Even if a line seems odd, print it as it is, and include every record.

(Data excerpts)
______
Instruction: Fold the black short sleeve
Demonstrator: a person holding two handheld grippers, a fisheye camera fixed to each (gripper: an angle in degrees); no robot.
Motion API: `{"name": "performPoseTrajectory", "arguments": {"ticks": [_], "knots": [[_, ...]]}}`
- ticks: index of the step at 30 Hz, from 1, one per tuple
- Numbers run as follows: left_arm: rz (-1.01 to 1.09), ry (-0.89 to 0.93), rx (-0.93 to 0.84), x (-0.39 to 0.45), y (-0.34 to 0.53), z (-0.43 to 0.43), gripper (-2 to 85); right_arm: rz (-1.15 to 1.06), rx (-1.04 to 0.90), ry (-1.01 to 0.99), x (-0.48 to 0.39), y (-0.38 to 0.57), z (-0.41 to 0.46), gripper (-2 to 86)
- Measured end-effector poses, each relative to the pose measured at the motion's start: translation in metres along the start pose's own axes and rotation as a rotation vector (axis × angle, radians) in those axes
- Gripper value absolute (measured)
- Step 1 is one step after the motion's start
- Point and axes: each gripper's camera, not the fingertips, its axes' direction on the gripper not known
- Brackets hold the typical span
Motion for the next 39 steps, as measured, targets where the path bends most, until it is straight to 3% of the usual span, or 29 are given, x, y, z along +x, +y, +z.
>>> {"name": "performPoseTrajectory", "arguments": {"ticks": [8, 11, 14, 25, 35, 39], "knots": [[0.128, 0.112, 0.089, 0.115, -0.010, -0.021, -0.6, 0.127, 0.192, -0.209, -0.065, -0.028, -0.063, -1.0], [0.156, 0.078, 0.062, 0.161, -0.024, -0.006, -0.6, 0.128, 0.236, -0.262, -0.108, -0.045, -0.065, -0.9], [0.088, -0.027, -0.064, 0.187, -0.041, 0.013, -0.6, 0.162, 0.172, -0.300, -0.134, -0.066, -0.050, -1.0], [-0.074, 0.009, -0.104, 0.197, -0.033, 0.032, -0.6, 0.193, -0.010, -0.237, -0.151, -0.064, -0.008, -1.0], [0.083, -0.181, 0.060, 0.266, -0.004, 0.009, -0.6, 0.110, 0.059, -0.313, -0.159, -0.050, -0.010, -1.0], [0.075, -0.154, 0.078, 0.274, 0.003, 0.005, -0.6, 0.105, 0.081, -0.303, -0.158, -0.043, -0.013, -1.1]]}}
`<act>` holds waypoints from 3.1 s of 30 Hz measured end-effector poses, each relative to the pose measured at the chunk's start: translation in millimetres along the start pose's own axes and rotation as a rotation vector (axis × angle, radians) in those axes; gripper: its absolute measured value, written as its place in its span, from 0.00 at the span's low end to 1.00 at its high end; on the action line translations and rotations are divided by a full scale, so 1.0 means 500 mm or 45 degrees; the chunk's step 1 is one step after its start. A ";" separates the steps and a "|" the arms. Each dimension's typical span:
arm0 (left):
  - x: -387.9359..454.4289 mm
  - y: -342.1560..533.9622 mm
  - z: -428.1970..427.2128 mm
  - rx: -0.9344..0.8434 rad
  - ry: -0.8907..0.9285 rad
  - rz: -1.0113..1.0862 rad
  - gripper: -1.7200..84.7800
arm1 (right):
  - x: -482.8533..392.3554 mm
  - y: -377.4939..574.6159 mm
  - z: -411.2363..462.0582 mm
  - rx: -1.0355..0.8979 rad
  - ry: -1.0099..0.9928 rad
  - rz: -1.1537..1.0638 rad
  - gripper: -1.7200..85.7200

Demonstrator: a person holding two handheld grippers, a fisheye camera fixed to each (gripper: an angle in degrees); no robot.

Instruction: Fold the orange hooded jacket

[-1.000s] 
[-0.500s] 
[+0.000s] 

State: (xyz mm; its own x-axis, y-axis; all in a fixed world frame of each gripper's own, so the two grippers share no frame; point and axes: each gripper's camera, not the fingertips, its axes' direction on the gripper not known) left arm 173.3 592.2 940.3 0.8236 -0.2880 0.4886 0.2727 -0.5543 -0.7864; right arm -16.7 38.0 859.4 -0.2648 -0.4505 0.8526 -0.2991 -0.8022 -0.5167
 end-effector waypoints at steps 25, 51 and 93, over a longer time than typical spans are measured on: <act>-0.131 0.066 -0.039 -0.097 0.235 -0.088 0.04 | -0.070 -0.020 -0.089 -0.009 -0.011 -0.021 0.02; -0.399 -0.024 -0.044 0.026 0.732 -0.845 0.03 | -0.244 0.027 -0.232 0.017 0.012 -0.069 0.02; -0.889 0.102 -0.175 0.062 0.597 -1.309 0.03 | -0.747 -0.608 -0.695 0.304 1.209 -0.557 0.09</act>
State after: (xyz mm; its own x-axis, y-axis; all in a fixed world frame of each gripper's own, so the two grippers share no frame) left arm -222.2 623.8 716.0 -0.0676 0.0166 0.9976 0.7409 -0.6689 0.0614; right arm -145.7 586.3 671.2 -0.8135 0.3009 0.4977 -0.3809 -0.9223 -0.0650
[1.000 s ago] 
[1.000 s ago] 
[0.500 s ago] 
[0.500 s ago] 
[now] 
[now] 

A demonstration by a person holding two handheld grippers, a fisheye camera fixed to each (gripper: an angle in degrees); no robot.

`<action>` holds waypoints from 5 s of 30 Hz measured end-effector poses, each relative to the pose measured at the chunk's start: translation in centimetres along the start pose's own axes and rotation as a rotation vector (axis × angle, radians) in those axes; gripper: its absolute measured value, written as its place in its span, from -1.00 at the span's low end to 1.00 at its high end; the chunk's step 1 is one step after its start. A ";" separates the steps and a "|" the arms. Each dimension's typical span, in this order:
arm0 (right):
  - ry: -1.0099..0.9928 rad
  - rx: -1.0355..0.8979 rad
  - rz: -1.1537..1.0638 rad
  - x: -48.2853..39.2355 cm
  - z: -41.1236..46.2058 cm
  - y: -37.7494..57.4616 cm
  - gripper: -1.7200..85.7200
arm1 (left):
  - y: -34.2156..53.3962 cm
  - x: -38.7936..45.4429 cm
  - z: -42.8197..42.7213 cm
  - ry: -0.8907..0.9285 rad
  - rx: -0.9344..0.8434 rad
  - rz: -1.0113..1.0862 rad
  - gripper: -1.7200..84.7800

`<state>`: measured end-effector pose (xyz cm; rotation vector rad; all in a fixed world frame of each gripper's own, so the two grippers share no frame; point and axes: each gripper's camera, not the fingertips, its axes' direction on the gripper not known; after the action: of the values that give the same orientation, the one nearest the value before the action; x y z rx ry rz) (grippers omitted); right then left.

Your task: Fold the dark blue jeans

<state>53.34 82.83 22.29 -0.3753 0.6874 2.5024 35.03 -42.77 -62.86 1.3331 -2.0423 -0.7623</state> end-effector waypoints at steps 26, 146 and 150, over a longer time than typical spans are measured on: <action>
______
Answer box –
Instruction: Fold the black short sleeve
Demonstrator: a person holding two handheld grippers, a fisheye camera fixed to each (gripper: an angle in degrees); no robot.
Motion API: `{"name": "performPoseTrajectory", "arguments": {"ticks": [_], "knots": [[_, ...]]}}`
- ticks: index of the step at 30 Hz, from 1, one per tuple
- Numbers run as follows: left_arm: rz (-1.01 to 1.09), ry (-0.89 to 0.93), rx (-0.93 to 0.84), x (-0.39 to 0.45), y (-0.34 to 0.53), z (-0.43 to 0.43), gripper (-2 to 85); right_arm: rz (-1.15 to 1.06), rx (-1.04 to 0.90), ry (-1.01 to 0.99), x (-0.48 to 0.39), y (-0.38 to 0.57), z (-0.41 to 0.46), gripper (-2 to 86)
- Measured end-effector poses, each relative to the pose measured at the motion's start: translation in metres along the start pose's own axes and rotation as a rotation vector (axis × angle, radians) in those axes
- Gripper value absolute (measured)
- Step 1 is one step after the motion's start
- Point and axes: each gripper's camera, not the fingertips, its axes' direction on the gripper not known
- Brackets hold the typical span
Motion for the next 39 steps, as measured, targets where the path bends most, until it is straight to 3% of the usual span, or 29 are given, x, y, z along +x, +y, +z.
>>> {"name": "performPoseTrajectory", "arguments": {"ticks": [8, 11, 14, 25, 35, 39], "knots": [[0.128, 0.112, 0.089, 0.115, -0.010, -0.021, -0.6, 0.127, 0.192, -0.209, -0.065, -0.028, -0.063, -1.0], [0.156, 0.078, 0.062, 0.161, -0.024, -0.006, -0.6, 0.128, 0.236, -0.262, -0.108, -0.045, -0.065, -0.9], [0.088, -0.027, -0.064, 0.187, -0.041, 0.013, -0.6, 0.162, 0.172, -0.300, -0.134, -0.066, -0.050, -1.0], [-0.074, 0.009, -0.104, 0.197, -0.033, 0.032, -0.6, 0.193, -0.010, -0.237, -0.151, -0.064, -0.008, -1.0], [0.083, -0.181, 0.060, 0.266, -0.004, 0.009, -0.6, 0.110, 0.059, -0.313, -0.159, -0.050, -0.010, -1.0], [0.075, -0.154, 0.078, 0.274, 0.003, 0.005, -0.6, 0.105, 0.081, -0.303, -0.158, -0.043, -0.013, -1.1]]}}
`<act>` holds waypoints from 3.1 s of 30 Hz measured end-effector poses, each relative to the pose measured at the chunk's start: translation in millimetres along the start pose's own axes and rotation as a rotation vector (axis × angle, radians) in those axes; gripper: its absolute measured value, written as its place in its span, from 0.00 at the span's low end to 1.00 at its high end; on the action line translations and rotations are divided by a full scale, so 1.0 means 500 mm or 45 degrees; the chunk's step 1 is one step after its start. A ";" separates the steps and a "|" the arms. Each dimension's typical span:
arm0 (left):
  - x: -387.9359..454.4289 mm
  - y: -342.1560..533.9622 mm
  - z: -428.1970..427.2128 mm
  - rx: -0.9344..0.8434 rad
  - ry: -0.8907..0.9285 rad
  - rz: -1.0113..1.0862 rad
  - gripper: -1.7200..84.7800
arm1 (right):
  - x: -482.8533..392.3554 mm
  - y: -377.4939..574.6159 mm
  - z: -411.2363..462.0582 mm
  - rx: -1.0355..0.8979 rad
  - ry: -1.0099..0.9928 rad
  - rz: -1.1537..1.0638 rad
  - gripper: -1.7200..85.7200

Demonstrator: a person holding two handheld grippers, a fisheye camera fixed to each (gripper: an angle in degrees); no robot.

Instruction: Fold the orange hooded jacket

[-1.000s] 
[-0.500s] 
[+0.000s] 

State: (xyz mm; its own x-axis, y-axis; all in a fixed world frame of each gripper's own, so the two grippers share no frame; point and axes: each gripper's camera, not the fingertips, its axes' direction on the gripper not known) left arm 173.3 592.2 940.3 0.8236 -0.2880 0.4886 0.2727 -0.5543 -0.7864; right arm -16.7 38.0 859.4 -0.2648 -0.4505 0.8526 -0.2991 -0.8022 -0.5167
 end-effector waypoints at steps 25, 51 and 93, over a longer time than typical spans are measured on: <act>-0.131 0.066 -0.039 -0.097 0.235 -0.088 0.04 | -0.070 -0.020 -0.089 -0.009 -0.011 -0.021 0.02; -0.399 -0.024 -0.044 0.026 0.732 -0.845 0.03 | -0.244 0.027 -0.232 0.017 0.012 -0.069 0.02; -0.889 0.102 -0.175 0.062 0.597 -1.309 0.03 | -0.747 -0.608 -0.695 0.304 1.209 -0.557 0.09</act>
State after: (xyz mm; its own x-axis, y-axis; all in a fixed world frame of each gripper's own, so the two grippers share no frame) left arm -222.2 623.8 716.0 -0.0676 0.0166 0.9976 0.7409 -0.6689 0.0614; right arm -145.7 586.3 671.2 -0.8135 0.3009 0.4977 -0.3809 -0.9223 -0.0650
[1.000 s ago] 
[1.000 s ago] 
[0.500 s ago] 
[0.500 s ago] 
[now] 
[now] 

A demonstration by a person holding two handheld grippers, a fisheye camera fixed to each (gripper: an angle in degrees); no robot.

`<action>` holds waypoints from 5 s of 30 Hz measured end-effector poses, each relative to the pose measured at the chunk's start: translation in centimetres along the start pose's own axes and rotation as a rotation vector (axis × angle, radians) in those axes; gripper: its absolute measured value, written as its place in its span, from -1.00 at the span's low end to 1.00 at its high end; the chunk's step 1 is one step after its start. A ";" separates the steps and a "|" the arms. Each dimension's typical span, in this order:
arm0 (right):
  - ry: -1.0099..0.9928 rad
  - rx: -1.0355..0.8979 rad
  - rz: -1.1537..1.0638 rad
  - x: -48.2853..39.2355 cm
  - z: -41.1236..46.2058 cm
  - y: -37.7494..57.4616 cm
  - gripper: -1.7200..85.7200
arm1 (left):
  - y: -34.2156..53.3962 cm
  - x: -38.7936..45.4429 cm
  - z: -42.8197..42.7213 cm
  - ry: -0.8907..0.9285 rad
  - rx: -0.9344..0.8434 rad
  - rz: -1.0113..1.0862 rad
  - gripper: -1.7200..84.7800

`<state>`: measured end-effector pose (xyz cm; rotation vector rad; all in a fixed world frame of each gripper's own, so the two grippers share no frame; point and axes: each gripper's camera, not the fingertips, its axes' direction on the gripper not known; after the action: of the values that give the same orientation, the one nearest the value before the action; x y z rx ry rz) (grippers omitted); right then left.

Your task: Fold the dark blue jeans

<state>53.34 82.83 22.29 -0.3753 0.6874 2.5024 35.03 -42.77 -62.86 1.3331 -2.0423 -0.7623</state> end-effector waypoints at steps 26, 146 and 150, over a longer time than typical spans are measured on: <action>

There is nothing else to the answer.